→ **Exercise instructions**
Repeat the listing below line for line, exactly as shown.

→ **Supplied data**
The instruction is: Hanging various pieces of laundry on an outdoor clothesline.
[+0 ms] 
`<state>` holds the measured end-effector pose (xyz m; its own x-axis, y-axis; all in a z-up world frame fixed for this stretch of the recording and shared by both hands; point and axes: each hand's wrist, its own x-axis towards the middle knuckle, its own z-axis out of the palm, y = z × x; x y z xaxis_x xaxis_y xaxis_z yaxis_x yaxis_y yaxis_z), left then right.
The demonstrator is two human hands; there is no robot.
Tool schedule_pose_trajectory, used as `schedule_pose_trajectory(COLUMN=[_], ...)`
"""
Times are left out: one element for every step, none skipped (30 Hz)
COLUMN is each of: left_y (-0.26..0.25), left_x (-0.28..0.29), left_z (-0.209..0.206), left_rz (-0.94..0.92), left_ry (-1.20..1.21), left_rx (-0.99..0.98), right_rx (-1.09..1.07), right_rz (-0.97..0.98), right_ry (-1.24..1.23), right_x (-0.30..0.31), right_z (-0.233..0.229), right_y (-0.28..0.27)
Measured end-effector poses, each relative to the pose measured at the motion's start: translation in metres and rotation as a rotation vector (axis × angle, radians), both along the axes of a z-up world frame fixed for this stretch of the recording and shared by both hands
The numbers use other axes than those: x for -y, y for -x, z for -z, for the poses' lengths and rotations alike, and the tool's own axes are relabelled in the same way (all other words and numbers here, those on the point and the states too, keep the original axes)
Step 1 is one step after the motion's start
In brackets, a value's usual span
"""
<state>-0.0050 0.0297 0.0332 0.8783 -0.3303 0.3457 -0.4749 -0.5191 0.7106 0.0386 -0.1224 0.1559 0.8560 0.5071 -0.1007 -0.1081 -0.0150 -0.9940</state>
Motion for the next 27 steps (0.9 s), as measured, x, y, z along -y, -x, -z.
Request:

→ **Solution to this exercise**
The instruction is: Hanging various pieces of laundry on an outdoor clothesline.
[+0 ms] 
`<state>` holds the measured end-effector pose (xyz m; its own x-axis, y-axis; all in a z-up world frame fixed for this stretch of the recording and shared by both hands; point and axes: each hand's wrist, its own x-axis towards the middle knuckle, its own z-axis out of the palm, y = z × x; x y z xaxis_x xaxis_y xaxis_z yaxis_x yaxis_y yaxis_z), left then right.
The demonstrator is two human hands; there is no robot.
Tool schedule_pose_trajectory, used as `schedule_pose_trajectory(COLUMN=[_], ...)`
"""
Times are left out: one element for every step, none skipped (30 Hz)
COLUMN is each of: left_y (-0.26..0.25), left_x (-0.28..0.29), left_z (-0.209..0.206), left_rz (-0.94..0.92), left_ry (-1.20..1.21), left_rx (-0.99..0.98), right_rx (-1.09..1.07), right_rz (-0.97..0.98), right_ry (-1.24..1.23), right_x (-0.30..0.31), right_z (-0.233..0.229), right_y (-0.28..0.27)
Measured end-effector poses, each relative to the pose measured at the motion's start: translation in metres and rotation as a rotation vector (axis × angle, radians), both along the axes of a z-up world frame fixed for this stretch of the recording and shared by both hands
The numbers use other axes than those: x for -y, y for -x, z for -z, for the poses' lengths and rotations alike, and the tool's own axes are relabelled in the same way (all other words and numbers here, those on the point and the states too, keep the original axes)
Step 1 is one step after the motion's start
In brackets, a value's usual span
"""
<state>-0.0050 0.0297 0.0332 0.8783 -0.3303 0.3457 -0.4749 -0.5191 0.7106 0.0386 -0.1224 0.1559 0.8560 0.5071 -0.1007 -0.1081 -0.0150 -0.9940</state>
Motion for the next 27 steps (0.9 s), as measured, x, y, z along -y, -x, -z.
Request:

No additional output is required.